基本的に一人のプリセプティに一人のプリセプターが担当することになっています。
私が新人の時はそこにさらにアソシエイトと呼ばれる担当がいました。
アソシエイトとはプリセプターの直属の指導者になります。
プリセプターが新人看護師だった時のプリセプターがアソシエイトになることもあるようです。
相性が悪い時が困る。
基本的に1対1なので、ここで一番のネックがお互いの相性が悪い場合にどうしようもなくなるといった問題があります。
ここばかりは人間対人間の相性もありますから、少しの改善で済む場合とどうしても改善が見込めない場合とあると思います。
その現場の采配になってしまうかもしれないですが、個人的には安易に担当を変更するのではなく慎重にお互いの言い分を聞くなどして継続する方向で進めることを考えて欲しいと思います。
どの様な指導をするのか。
その病棟によって役割が決まっているかも知れません。
私の経験談を元に書いていきます。
基本的には技術面だけでなく精神面でも、所謂躾の様な社会人としての常識的な部分も指導に関わることになると思います。
技術面での指導。
私の場合は手術室でしたので特にこの部分が強かったですが、病棟でもまずは基本的な看護技術について指導することになります。
学生の頃に演習などで実施した清拭や陰部洗浄など基本的な看護技術になります。
看護学校で取得した清拭などのやり方と、所属したやり方を指導することになります。
恐らく看護学校のやり方とかなりの違いがあると思いますので、そのギャップをしっかりと押さえつつ指導すると良いと思います。
看護学校でいくら演習などで練習してきているとしても、ほとんどリセットされている状況と考えていただいて、優しい気持ちで指導していくことを心掛けていただきたいです。
精神的なサポート。
看護援助の技術面だけでなく、精神的なサポートをしていくこともプリセプターの役割です。

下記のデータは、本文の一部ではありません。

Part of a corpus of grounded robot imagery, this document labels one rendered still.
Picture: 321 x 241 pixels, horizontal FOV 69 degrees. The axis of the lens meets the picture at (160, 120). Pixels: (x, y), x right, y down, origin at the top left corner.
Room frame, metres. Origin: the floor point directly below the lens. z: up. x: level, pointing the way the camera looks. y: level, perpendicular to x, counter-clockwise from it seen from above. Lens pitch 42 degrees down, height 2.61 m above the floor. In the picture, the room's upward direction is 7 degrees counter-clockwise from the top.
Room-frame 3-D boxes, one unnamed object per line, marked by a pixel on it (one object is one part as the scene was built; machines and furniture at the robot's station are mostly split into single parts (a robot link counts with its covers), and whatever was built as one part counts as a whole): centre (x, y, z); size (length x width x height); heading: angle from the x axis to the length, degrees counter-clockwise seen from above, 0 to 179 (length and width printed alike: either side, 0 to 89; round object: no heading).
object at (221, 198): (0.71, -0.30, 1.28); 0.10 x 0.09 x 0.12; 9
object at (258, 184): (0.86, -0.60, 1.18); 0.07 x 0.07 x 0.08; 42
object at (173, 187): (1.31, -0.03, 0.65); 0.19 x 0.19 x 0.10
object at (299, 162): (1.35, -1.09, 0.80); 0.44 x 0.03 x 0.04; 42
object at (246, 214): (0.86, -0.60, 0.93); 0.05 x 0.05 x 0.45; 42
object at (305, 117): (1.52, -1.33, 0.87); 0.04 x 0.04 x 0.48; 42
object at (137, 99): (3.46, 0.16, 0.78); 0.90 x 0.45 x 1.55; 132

プリセプターはおおよそ看護師経験3年目くらいから担当する事も多く(私は看護師3年目で初めてプリセプターになりました)、年齢的にも近いことから良い先輩お姉さんお兄さん役として、精神的にもサポートしやすのではないかと思います。
しかしながらここ最近の○○ハラスメントみたいな部分も大きくなっており、あまり雑な距離の詰め方などは逆に関係性を悪くさせてしまうかもしれません。
最近の傾向を考えつつ精神的なサポートを考えていく必要がある様です。
そこで思うにこのサポートに関してはプリセプターだけでなく、より部署全体のスタッフで関わっていく必要があると思います。
社会人としての常識を教える。
こちらも私の時代と比べると遅れてきているのかもしれません。
そもそも何が常識で非常識なのか、その分別がつかなくなってきていますし、多様性の重視や個性の尊重、○○ハラスメントなど人に常識を教える事自体がナンセンスになってきているのかもしれません。
しかしそこで何も教わらないままだと将来的にとんでもない大人になってしまう様な危機感も感じますが、最近の世の中はその考え自体が古くなってきている様です。
慎重に関係性を築いていく事が必要な時代になったと思います。
1対1ではあるがスタッフ全員で指導・サポートしていく。
基本的には1対1の指導体制ではありますが、その一人にすべてを委ねるのではなく、その部署スタッフ全員でプリセプティーを育てていくイメージです。
私が新人看護師であった〇年前でもその様な体制でした。
特に技術面の指導もそうなんですが、精神的なサポートや社会人としての常識といった部分は一人だけの指導では最近の世の中の傾向として非常に難しいと感じます。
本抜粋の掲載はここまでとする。